Implementing the save Method

The save method is the heart of your custom writer. It determines how data is written to files and interacts with the core features of AbstractBaseWriter.

Key Responsibilities of save

  1. Path Resolution:

    • Use resolve_path() to dynamically generate file paths based on the provided context and filename format.
    • You can optionally use preview_path() as well.
    • Ensure paths are validated to prevent overwriting or duplication.
  2. Data Writing:

    • Define how the content will be written to the resolved path.
    • Use file-handling best practices to ensure reliability.
  3. Logging and Tracking:

    • Log each save operation for debugging or auditing purposes.
    • Use add_to_index() to maintain a record of saved files and their associated context variables.
  4. Return Value:

    • Return the Path object representing the saved file.
    • This allows users to access the file path for further processing or verification.

Example Implementation

Here’s a minimal implementation of the save method for a custom writer.

from pathlib import Path
from mypackage.abstract_base_writer import AbstractBaseWriter

class MyCustomWriter(AbstractBaseWriter[str]):
    def save(self, content: str, **kwargs) -> Path:
        # Step 1: Resolve the output file path
        # you can try-catch this in case set to "FAIL" mode
        # or just let the error propagate
        output_path = self.resolve_path(**kwargs) # resolve_path will always return the path

        # OPTIONAL handling for "SKIP" modes
        if output_path.exists():
            # this will only be true if the file existence mode
            # is set to SKIP
            # - OVERWRITE will have already deleted the file
            # - upto developer to choose to handle this if set to SKIP
            pass

        # Step 2: Write the content to the resolved path
        with output_path.open(mode="w", encoding="utf-8") as f:
            f.write(content)

        # Step 3: Log and track the save operation
        self.add_to_index(output_path, filepath_column="filepath", **kwargs)

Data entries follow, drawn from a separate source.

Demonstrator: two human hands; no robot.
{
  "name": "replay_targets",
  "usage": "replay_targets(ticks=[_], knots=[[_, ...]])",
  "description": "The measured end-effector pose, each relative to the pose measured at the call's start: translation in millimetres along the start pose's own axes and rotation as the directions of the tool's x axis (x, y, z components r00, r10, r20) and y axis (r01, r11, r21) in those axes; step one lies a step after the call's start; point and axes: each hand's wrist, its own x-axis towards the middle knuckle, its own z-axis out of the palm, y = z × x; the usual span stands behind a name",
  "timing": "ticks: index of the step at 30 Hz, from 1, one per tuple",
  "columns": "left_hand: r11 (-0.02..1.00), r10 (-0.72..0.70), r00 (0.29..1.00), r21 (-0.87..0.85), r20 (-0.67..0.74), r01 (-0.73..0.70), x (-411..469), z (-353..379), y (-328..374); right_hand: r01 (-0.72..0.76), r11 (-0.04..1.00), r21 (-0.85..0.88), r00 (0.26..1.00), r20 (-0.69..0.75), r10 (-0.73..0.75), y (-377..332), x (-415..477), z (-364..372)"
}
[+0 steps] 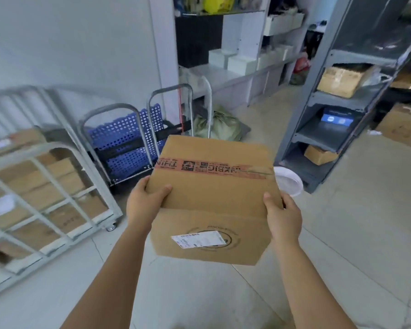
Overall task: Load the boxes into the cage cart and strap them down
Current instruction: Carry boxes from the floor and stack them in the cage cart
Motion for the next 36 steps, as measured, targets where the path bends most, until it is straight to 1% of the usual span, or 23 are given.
replay_targets(ticks=[7,13,17,21,23,25,28,32,36], knots=[[0.998,-0.014,0.978,-0.067,-0.21,0.0,70,-117,-6,0.154,0.987,0.036,0.973,0.17,-0.158,-71,-26,129],[0.997,-0.049,0.933,-0.077,-0.356,0.023,112,-199,-16,0.218,0.974,0.066,0.927,0.298,-0.228,-121,-46,222],[0.995,-0.072,0.897,-0.1,-0.436,0.031,141,-243,-19,0.264,0.961,0.085,0.896,0.346,-0.277,-155,-52,279],[0.993,-0.07,0.856,-0.121,-0.511,0.009,175,-284,-14,0.319,0.94,0.119,0.847,0.41,-0.339,-192,-50,339],[0.993,-0.063,0.821,-0.121,-0.568,-0.008,195,-305,-10,0.331,0.933,0.141,0.821,0.444,-0.359,-213,-48,375],[0.993,-0.055,0.806,-0.116,-0.59,-0.017,208,-321,-3,0.354,0.92,0.17,0.803,0.45,-0.392,-228,-48,399],[0.993,-0.061,0.762,-0.114,-0.645,-0.018,232,-350,5,0.401,0.891,0.214,0.746,0.489,-0.453,-258,-52,441],[0.993,-0.052,0.696,-0.11,-0.717,-0.04,263,-388,12,0.447,0.853,0.27,0.652,0.554,-0.517,-299,-60,496],[0.991,-0.061,0.656,-0.124,-0.753,-0.051,292,-428,8,0.468,0.83,0.303,0.601,0.58,-0.55,-327,-76,549]])
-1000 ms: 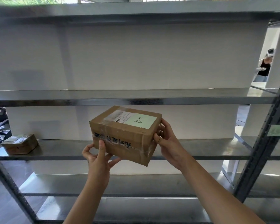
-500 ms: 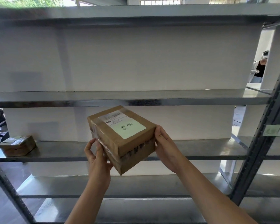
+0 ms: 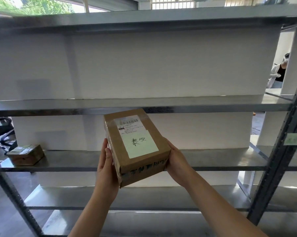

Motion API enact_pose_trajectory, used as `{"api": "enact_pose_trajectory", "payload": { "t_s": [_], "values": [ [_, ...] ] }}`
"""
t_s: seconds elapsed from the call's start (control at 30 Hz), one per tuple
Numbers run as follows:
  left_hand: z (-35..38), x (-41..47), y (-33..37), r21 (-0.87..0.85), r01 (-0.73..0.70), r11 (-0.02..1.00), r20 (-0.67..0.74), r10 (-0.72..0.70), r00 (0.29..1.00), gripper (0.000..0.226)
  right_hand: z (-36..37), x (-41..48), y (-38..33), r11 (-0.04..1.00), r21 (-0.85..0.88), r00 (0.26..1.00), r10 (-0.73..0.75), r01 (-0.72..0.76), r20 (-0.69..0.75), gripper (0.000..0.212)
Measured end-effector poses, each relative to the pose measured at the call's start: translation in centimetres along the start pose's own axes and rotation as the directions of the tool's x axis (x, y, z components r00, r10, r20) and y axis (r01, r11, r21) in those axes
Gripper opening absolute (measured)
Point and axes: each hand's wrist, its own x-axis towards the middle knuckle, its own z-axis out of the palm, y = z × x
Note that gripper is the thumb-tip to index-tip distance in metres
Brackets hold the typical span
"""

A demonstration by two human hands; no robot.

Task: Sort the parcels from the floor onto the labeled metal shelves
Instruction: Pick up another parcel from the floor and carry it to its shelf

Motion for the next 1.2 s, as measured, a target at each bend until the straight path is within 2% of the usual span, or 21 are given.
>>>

        # Step 4: ALWAYS Return the saved file path
        return output_path

Key Methods

The AbstractBaseWriter provides several utility methods that simplify file writing and context management. These methods are designed to be flexible and reusable, allowing you to focus on your custom implementation.

resolve_path

resolve_path(**kwargs: object) -> pathlib.Path

Generate a file path based on the filename format, subject ID, and additional parameters.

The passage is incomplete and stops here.